Сыровяткин распахнул дверь кабинета и остолбенел. Перед его столом расположился столичный господин, который за обе щеки уплетал его бутерброды. Рука полицмейстера сама дернулась к шашке, чтобы проучить наглеца. Но Сыровяткин совладал с чувствами. Ему дружелюбно помахали надкусанным бутербродом.

- А я вас тут дожидаюсь!

Сыровяткин нашел в себе силы улыбнуться и пожелать приятного аппетита.

- Мне тут славная и добрая женщина еду принесла, заставила угощаться, а я не завтракал. Не возражаете, что самовольно разделил вашу трапезу?

Долг вежливости требовал сказать, что Сыровяткин этому чрезвычайно рад, а сам вообще не голоден, хотя желудок был совсем другого мнения: мстительно впился в кишки.

Аппетит у незваного гостя был чудовищный. Ангелина Матвеевна готовила с большим запасом, но сейчас от всего изобилия остались жалкие объедки. Сыровяткин с болью смотрел на сиротливые ломтики хлеба и ветчины. Ему предложили присоединиться к трапезе, но Сыровяткин гордо отказался.

- Ну, раз есть не хотите, - сказал Ванзаров, запихивая в пасть остатки бутерброда и стряхивая крошки с усов, - тогда хочу предложить вам скромную игру интеллекта.

- Как вам будет угодно, - сухо ответил Сыровяткин, прощаясь с погибшим завтраком.
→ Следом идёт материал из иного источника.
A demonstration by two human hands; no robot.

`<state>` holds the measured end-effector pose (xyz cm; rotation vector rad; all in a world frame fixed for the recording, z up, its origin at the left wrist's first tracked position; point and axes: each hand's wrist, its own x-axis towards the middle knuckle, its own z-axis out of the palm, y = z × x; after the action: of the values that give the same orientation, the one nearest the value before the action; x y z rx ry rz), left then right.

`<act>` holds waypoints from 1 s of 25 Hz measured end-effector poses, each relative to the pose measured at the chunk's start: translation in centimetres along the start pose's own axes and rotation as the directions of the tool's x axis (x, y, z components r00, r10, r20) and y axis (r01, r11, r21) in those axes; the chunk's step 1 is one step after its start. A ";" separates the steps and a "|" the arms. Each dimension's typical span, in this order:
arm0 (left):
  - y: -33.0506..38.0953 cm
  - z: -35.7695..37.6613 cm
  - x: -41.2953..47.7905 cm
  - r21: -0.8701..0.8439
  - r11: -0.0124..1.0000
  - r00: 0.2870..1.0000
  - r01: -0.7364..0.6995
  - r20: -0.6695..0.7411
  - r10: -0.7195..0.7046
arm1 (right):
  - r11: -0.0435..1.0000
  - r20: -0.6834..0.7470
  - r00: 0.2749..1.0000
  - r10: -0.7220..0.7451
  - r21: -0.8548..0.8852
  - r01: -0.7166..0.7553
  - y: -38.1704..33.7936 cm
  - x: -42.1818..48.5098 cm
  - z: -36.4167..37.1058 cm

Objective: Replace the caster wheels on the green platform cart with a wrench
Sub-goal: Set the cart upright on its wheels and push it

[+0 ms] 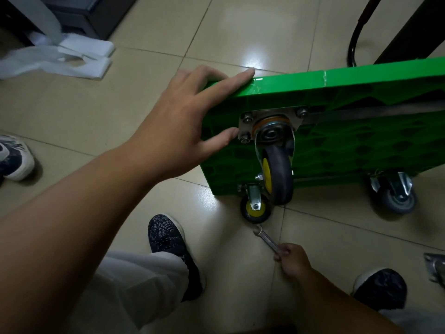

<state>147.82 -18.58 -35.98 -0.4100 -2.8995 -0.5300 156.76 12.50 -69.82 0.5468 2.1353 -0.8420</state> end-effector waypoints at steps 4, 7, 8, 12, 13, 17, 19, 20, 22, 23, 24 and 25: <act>0.0 0.0 0.1 0.006 1.000 1.000 0.009 -0.006 -0.009 | 0.984 -0.060 0.998 0.015 -0.178 -0.025 -0.1 1.4 -0.3; 0.1 0.0 0.2 0.006 1.000 1.000 0.020 -0.017 -0.020 | 0.978 -0.089 0.995 0.041 -0.199 -0.059 -0.2 1.8 -0.5; 0.1 0.0 0.2 0.006 1.000 1.000 0.021 -0.019 -0.021 | 0.975 -0.111 0.993 0.037 -0.214 -0.061 -0.2 1.9 -0.5; 0.3 0.0 0.0 0.003 1.000 1.000 0.016 -0.024 -0.016 | 0.980 -0.166 0.986 0.035 -0.188 -0.066 -0.1 2.3 -0.2; 0.3 0.0 0.1 0.002 1.000 1.000 0.018 -0.021 -0.018 | 0.988 -0.201 0.978 0.060 -0.125 -0.086 -0.1 2.4 0.0; 0.1 0.0 0.0 0.002 1.000 1.000 0.025 -0.018 -0.025 | 0.982 -0.307 0.948 0.082 -0.140 -0.130 0.1 2.6 0.4; 0.2 0.0 0.0 0.006 1.000 1.000 0.025 -0.010 -0.024 | 0.928 -0.326 0.945 0.029 -0.342 -0.147 0.4 2.6 0.5; 0.2 0.0 0.0 0.005 1.000 1.000 0.024 -0.007 -0.024 | 0.889 -0.328 0.945 0.015 -0.428 -0.163 0.3 2.6 0.4; 0.3 -0.1 -0.1 0.005 1.000 1.000 0.025 0.004 -0.025 | 0.854 -0.328 0.945 -0.011 -0.495 -0.162 0.7 2.5 0.4; 0.3 -0.2 -0.2 0.009 1.000 1.000 0.027 0.010 -0.027 | 0.849 -0.317 0.948 -0.007 -0.502 -0.162 1.0 2.5 0.6; 0.4 -0.3 -0.3 0.012 1.000 0.999 0.028 0.016 -0.029 | 0.855 -0.305 0.952 -0.007 -0.495 -0.152 0.9 2.2 0.5; 0.4 -0.3 -0.3 0.015 1.000 0.999 0.026 0.020 -0.027 | 0.852 -0.278 0.960 -0.022 -0.508 -0.128 0.7 2.0 0.4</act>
<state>148.28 -18.43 -35.60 -0.3775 -2.9300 -0.5112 156.09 12.91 -71.85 0.4471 2.4579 -0.1251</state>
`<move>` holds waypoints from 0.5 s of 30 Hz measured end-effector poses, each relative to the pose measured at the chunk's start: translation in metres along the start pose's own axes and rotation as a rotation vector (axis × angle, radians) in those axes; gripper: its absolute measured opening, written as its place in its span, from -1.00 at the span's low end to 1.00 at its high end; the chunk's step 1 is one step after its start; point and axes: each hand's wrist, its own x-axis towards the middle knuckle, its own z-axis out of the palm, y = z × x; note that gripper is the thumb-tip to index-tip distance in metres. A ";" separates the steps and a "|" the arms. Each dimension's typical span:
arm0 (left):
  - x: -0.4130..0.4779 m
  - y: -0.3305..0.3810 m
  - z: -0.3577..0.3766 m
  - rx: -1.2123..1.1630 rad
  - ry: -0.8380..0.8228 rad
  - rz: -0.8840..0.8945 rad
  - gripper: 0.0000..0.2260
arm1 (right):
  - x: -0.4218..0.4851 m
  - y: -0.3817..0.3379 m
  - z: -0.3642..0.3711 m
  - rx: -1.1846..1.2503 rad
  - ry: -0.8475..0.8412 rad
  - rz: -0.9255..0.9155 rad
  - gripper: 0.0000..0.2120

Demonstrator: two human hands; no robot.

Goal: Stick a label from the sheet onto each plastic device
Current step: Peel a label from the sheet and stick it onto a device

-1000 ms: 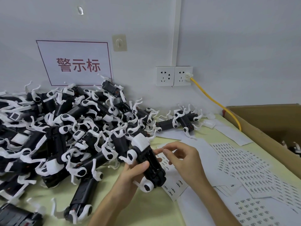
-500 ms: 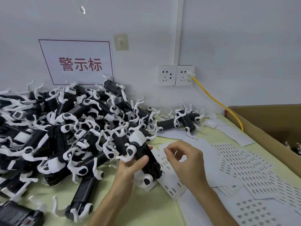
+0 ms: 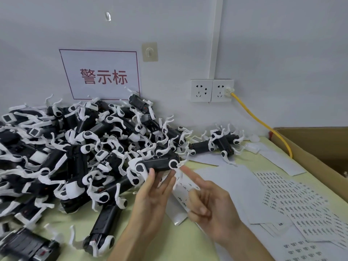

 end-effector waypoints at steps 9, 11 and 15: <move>-0.003 -0.001 -0.001 0.148 -0.079 -0.096 -0.66 | 0.004 0.028 0.011 0.127 -0.074 0.110 -0.42; -0.004 -0.002 0.001 0.124 -0.078 -0.083 -0.74 | 0.004 0.029 0.012 0.145 -0.064 0.093 -0.44; -0.004 -0.004 0.002 0.094 -0.079 -0.053 -0.88 | 0.003 0.028 0.012 0.151 -0.066 0.076 -0.37</move>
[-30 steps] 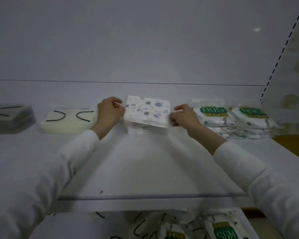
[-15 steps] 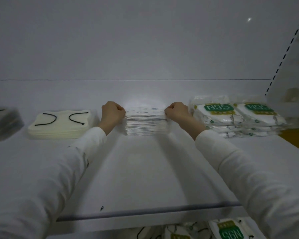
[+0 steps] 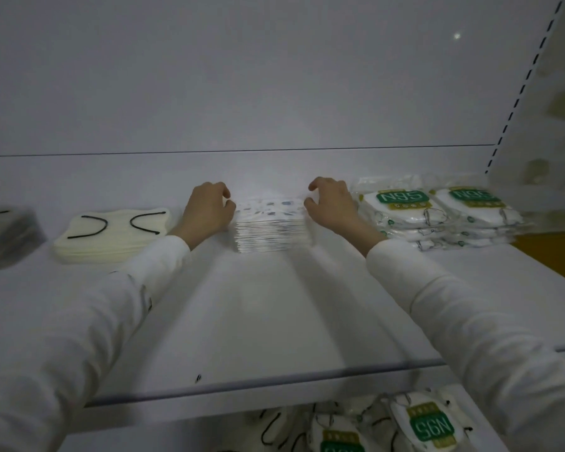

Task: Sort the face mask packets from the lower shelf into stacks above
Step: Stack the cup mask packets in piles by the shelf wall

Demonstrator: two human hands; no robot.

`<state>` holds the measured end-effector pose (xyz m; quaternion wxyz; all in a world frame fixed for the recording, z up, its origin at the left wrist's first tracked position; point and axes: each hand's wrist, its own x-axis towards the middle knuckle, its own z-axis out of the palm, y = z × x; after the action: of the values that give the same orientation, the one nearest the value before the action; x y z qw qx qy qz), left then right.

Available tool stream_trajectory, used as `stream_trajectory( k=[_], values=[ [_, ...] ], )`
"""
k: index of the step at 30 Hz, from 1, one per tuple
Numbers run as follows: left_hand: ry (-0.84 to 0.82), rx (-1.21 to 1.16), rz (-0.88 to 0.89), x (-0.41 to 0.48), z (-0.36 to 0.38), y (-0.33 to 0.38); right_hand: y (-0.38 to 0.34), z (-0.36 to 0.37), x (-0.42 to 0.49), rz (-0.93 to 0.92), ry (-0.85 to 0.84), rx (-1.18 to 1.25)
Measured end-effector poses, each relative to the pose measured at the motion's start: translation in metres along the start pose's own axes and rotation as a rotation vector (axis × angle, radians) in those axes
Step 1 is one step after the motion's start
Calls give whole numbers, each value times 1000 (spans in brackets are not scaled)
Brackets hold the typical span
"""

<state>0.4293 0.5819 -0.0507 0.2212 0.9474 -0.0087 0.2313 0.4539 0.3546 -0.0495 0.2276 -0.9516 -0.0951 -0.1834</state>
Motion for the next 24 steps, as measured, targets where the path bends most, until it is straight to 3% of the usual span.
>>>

- Не ради забавы, а чтобы проверить выводы психологики.

- Так точно…

- Для этого нам потребуется карта вашего прекрасного города.

- Извольте…

Искать не пришлось. Карта висела на стене с тех пор, как ее напечатали и повесили, чтобы закрыть неприличную трещину в стене.

Ванзаров подошел и ткнул пальцем в точку, расположенную в левой верхней части.

- Здесь дом барышни Вольцевой… - дальше палец провел прямую линию по рисунку. - Это 4-я Оранская улица.

- Совершенно верно, - ответил Сыровяткин, косясь на поднос. Его занимала только одна мысль: "Это же надо столько съесть за один присест!"

- Теперь ваш черед, Константин Семенович.

Сыровяткин испугался, что упустил что-то важное. Все поднос проклятый не отпускает.

- Да-да, что я должен делать?

- Буду называть фамилии, а вы показывайте, где находятся их дачи.

- Конечно… Простите, а в чем тут игра?

- Делаю ставку, - сказал Ванзаров, подмигивая. - Они все соседи.

Предположение показалось Сыровяткину не так чтобы фантастическим. В их городке и так почти все соседи.

- Как вам будет угодно…

- Фамилия первая: господин Душинцев…

Полицмейстер знал, где проживает этот почтенный горожанин.

- Госпожа Мамаева…

И эту милую даму, чрезвычайно приятную, с модным гардеробом, Сыровяткин знал. Он показал, где расположен ее дом.